Importance Sampling Simulation

This is the main module of the PyFPT code, as it runs the simulations, post processes and exports the data ready for plotting.

numerics.is_simulation.is_simulation(drift, diffusion, x_in, x_end, num_runs, bias, time_step, bins=50, min_bin_size=400, num_sub_samples=20, estimator='lognormal', save_data=False, t_in=0.0, t_f=100, x_r=None, display=True)

Executes the simulation runs, then returns the histogram bin centres, heights and errors.

Parameters
  • drift (function) – The drift term of the simulated Langevin equation. Must take both x and t as arguments in the format (x, t).

  • diffusion (function) – The diffusion term of the simulated Langevin equation. Must take both x and t as arguments in the format (x, t).

  • x_in (float) – The initial position value.

  • x_end (float) – The end position value, i.e. the threshold which defines the FPT problem.

  • num_runs (int) – The number of simulation runs.

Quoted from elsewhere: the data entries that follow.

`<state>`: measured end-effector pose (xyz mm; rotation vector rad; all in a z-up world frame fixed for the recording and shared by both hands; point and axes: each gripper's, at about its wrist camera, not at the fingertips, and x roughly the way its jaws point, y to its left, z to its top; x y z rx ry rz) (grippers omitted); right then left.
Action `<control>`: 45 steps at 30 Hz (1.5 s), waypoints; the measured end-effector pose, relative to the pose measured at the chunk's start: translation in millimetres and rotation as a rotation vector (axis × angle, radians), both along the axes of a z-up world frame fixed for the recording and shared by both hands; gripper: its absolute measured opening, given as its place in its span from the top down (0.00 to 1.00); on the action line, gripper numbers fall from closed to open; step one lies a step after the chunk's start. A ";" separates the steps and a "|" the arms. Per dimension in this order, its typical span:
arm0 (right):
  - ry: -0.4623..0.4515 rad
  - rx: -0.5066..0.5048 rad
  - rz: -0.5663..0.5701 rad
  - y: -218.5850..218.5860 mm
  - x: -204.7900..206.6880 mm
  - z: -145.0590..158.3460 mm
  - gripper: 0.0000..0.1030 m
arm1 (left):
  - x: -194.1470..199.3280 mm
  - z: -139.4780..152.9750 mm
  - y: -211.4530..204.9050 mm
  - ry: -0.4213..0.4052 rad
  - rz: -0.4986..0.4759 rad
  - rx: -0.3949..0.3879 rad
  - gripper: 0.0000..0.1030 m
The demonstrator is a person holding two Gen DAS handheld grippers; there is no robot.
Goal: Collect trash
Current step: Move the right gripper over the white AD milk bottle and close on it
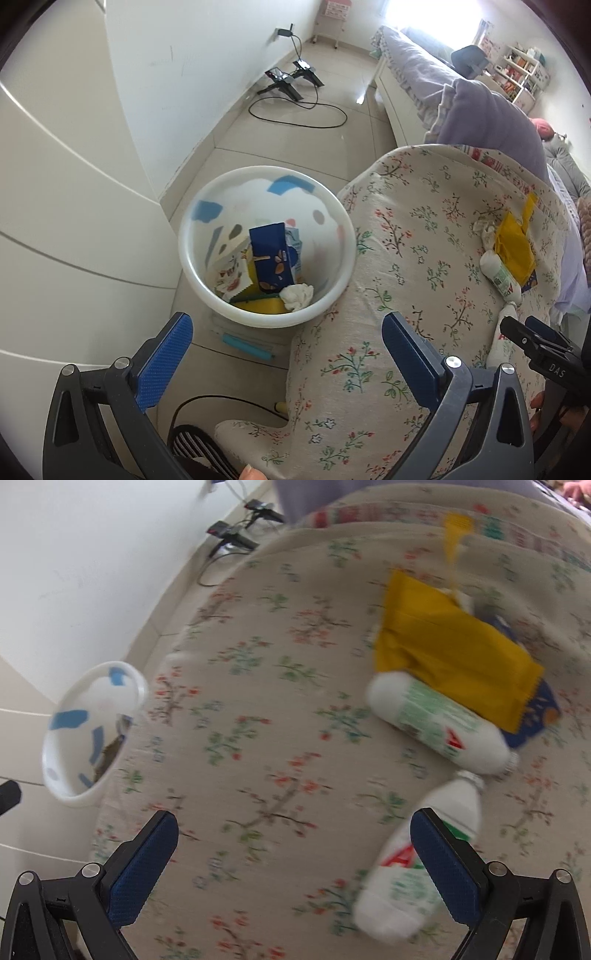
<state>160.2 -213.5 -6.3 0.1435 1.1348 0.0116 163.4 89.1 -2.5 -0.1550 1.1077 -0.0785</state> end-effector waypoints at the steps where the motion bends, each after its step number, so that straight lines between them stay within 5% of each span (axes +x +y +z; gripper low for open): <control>1: 0.006 -0.010 -0.012 -5.1 -1.7 -1.5 0.00 | 0.0 -0.1 -2.5 0.002 -0.006 0.000 0.00; 22: 0.177 -0.082 -0.081 -36.5 -0.1 -66.1 0.00 | -0.1 -5.5 -27.8 0.021 -0.051 0.010 0.00; 45: 0.092 -0.094 -0.087 -32.4 -26.1 -67.9 0.00 | 1.4 -10.5 -38.0 0.039 -0.060 0.016 0.00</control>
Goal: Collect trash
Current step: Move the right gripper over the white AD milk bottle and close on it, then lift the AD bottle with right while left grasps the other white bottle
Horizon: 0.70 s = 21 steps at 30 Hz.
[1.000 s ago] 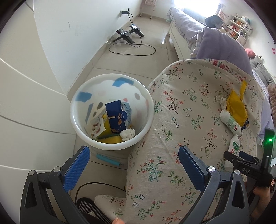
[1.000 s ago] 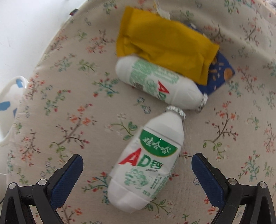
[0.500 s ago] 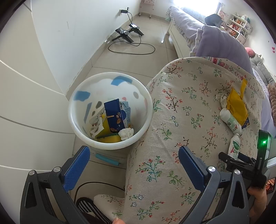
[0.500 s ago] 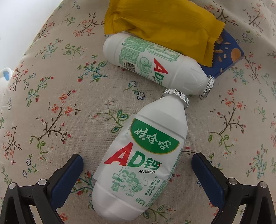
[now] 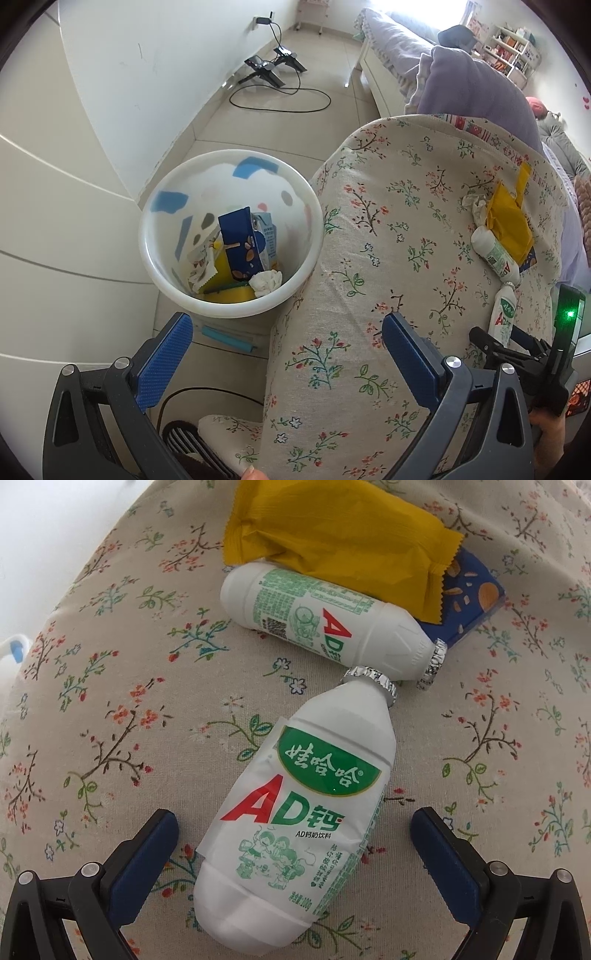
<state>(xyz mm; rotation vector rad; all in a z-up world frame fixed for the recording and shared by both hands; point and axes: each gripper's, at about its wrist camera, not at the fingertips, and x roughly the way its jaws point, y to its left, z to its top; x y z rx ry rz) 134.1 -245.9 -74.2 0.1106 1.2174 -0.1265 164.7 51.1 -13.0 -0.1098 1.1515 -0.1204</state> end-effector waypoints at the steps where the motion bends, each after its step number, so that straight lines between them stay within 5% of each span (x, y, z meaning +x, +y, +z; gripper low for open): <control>1: 0.008 0.005 0.005 -1.4 0.5 1.8 0.00 | 0.4 0.2 -1.0 -0.001 -0.001 -0.003 0.00; 5: 0.004 0.000 0.010 -5.9 -6.4 5.3 0.05 | 1.8 0.4 -11.2 0.002 -0.013 -0.007 0.00; 12: -0.031 -0.018 0.065 -14.2 -24.3 17.5 0.43 | 4.0 -2.5 -35.8 0.010 -0.051 0.000 0.00; 21: -0.047 0.042 0.037 -62.0 -46.3 34.9 0.47 | 7.3 -4.7 -76.4 0.021 -0.097 -0.017 0.00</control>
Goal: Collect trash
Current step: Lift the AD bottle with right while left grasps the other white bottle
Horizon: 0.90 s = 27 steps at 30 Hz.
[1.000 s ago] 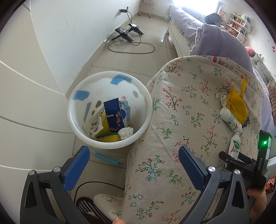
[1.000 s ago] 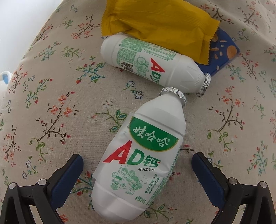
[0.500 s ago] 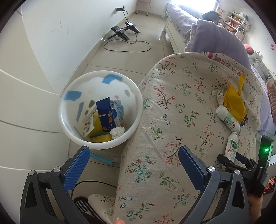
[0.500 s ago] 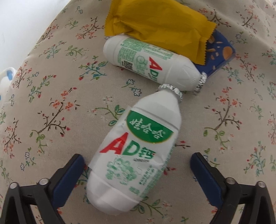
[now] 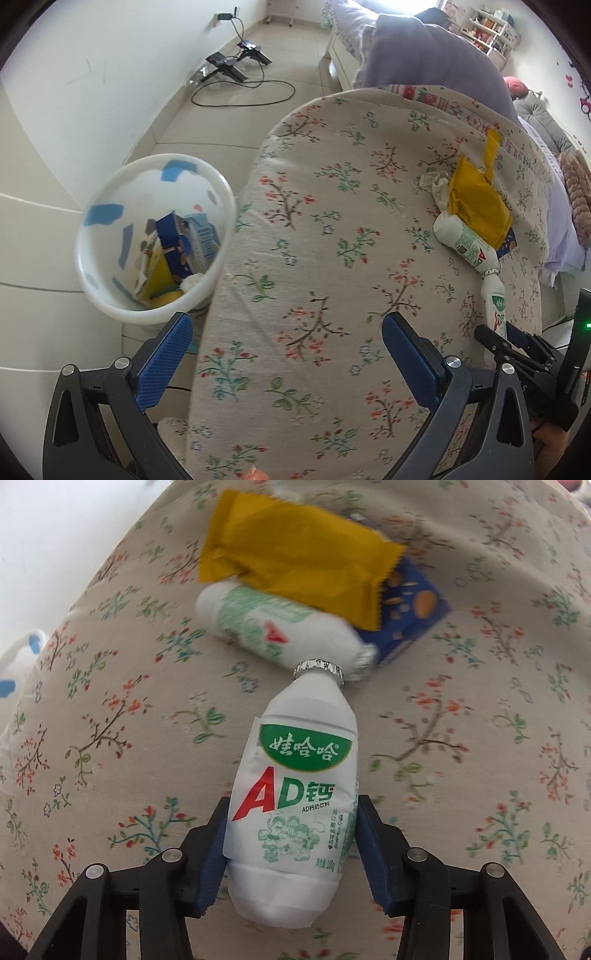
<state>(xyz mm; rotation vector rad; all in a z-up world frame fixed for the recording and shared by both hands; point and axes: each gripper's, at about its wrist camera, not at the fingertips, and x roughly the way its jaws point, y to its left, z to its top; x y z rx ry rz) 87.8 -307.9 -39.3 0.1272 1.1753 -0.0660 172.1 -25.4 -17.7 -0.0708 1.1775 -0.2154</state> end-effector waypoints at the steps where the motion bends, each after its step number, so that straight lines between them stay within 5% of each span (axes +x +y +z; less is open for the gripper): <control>1: -0.004 0.010 -0.009 -6.9 -2.7 2.8 0.47 | 0.5 -0.5 -5.6 0.002 -0.007 -0.001 0.00; 15: -0.072 0.137 -0.105 -78.6 -13.5 42.4 0.47 | 5.9 -2.1 -102.4 -0.056 -0.170 0.024 0.00; 20: -0.074 0.140 -0.144 -97.0 -7.0 43.4 0.47 | 16.3 -10.3 -134.6 -0.005 -0.167 -0.044 0.01; 27: -0.065 0.120 -0.164 -117.0 7.5 40.9 0.47 | 39.9 -23.0 -170.9 0.088 -0.062 -0.180 0.21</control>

  • bias (scalar or function) – The bias used in the simulated Langevin equation to achieve importance sampling

    If a scalar (float or int), this the bias amplitude, i.e. a coefficient which multiplies the diffusion to define the bias.

    If a function, this simply defines the bias used. Must take arguments for both position and time in the format (x, t).

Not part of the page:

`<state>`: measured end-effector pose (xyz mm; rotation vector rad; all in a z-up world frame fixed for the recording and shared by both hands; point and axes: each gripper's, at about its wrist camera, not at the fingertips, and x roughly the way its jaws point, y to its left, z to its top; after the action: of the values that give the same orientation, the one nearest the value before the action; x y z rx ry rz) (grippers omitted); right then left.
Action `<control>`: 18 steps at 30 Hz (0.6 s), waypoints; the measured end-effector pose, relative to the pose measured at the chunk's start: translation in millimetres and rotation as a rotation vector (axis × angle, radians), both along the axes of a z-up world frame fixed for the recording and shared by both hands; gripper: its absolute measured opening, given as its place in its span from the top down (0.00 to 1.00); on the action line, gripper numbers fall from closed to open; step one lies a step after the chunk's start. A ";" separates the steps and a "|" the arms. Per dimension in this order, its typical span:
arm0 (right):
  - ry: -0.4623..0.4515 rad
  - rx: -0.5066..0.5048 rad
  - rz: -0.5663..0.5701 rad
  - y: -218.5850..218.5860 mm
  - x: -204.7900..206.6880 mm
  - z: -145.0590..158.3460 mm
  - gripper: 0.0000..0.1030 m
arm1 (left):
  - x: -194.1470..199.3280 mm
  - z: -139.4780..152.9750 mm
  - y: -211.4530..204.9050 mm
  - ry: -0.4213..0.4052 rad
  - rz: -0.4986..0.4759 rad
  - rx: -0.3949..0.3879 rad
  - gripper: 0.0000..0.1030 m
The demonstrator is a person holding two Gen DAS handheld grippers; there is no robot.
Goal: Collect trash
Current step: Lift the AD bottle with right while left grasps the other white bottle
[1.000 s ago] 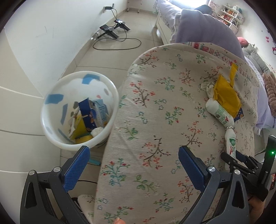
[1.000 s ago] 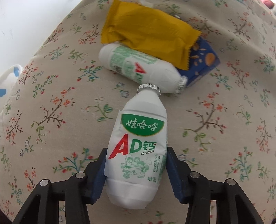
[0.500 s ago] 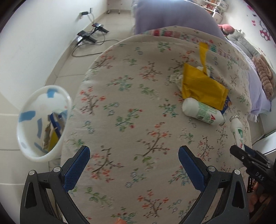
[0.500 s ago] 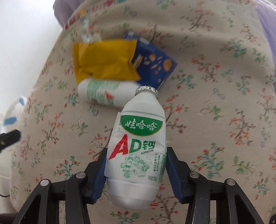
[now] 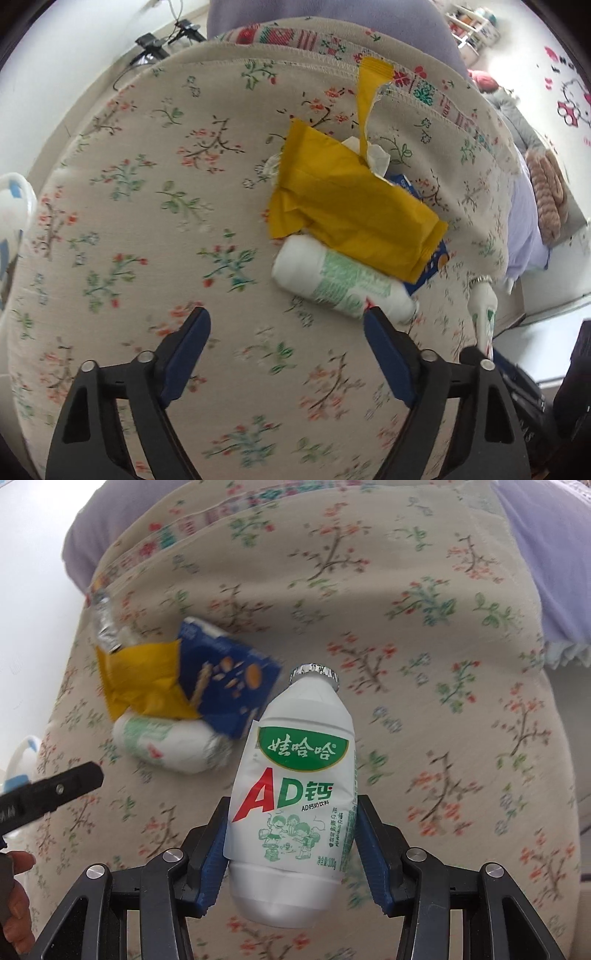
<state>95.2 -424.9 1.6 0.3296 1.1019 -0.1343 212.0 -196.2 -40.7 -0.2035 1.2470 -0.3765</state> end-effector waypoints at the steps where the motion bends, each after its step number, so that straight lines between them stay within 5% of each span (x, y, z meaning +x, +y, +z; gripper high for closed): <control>1: 0.001 -0.001 -0.003 -3.8 0.6 0.0 0.47 | 2.8 -1.9 -6.1 0.008 0.012 -0.003 0.22; 10: 0.009 0.033 -0.017 -26.7 7.1 -0.5 0.47 | 21.5 -12.9 -43.7 0.053 0.137 0.017 0.23; 18: 0.016 0.073 -0.016 -26.6 9.6 -2.7 0.47 | 4.3 -10.9 -44.2 0.030 0.083 0.075 0.47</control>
<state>104.8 -451.5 -1.1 0.4034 1.1222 -0.1107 216.3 -240.4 -51.6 -0.1966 1.2756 -0.2556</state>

  • bins (int or sequence, optional) – If bins is an integer, it defines the number equal width bins for the first-passage times. If bins is a list or numpy array, it defines the bin edges, including the left edge of the first bin and the right edge of the last bin. The widths can vary. Defaults to 50 evenly spaced bins.

  • time_step (float or int, optional) – The time step. This should be at least smaller than the standard deviation of the FPTs.

  • min_bin_size (int, optional) – The minimum number of runs per bin included in the data analysis. If a bin has less than this number, it is truncated. Defaults to 400.

  • estimator (string, optional) – The estimator used to reconstruct the target distribution probability density from the importance sample. If 'lognormal', it assumes the weights in each bin follow a lognomral distribution. If 'naive', no assumption is made but more runs are required for convergence.

  • num_sub_samples (int, optional) – The number of subsamples used in jackknife estimation of the errors used for the 'naive' estimator. Defaults to 20 when estimator is 'naive'.

  • Save_data (bool, optional) – If True, the first-passage times and the associated weights for each run is saved to a file.

  • t_in (float, optional) – The initial time value of simulation Defaults to 0.

  • t_f (float, optional) – The maximum FPT allowed per run. If this is exceeded, the simulation run ends and returns t_f, which can then be truncated. Defaults to 100.

  • x_r (float, optional) – The value of the reflective boundary. Must be compatible with the x_in and x_end chosen. Defaults to unreachable value, effectively no boundary.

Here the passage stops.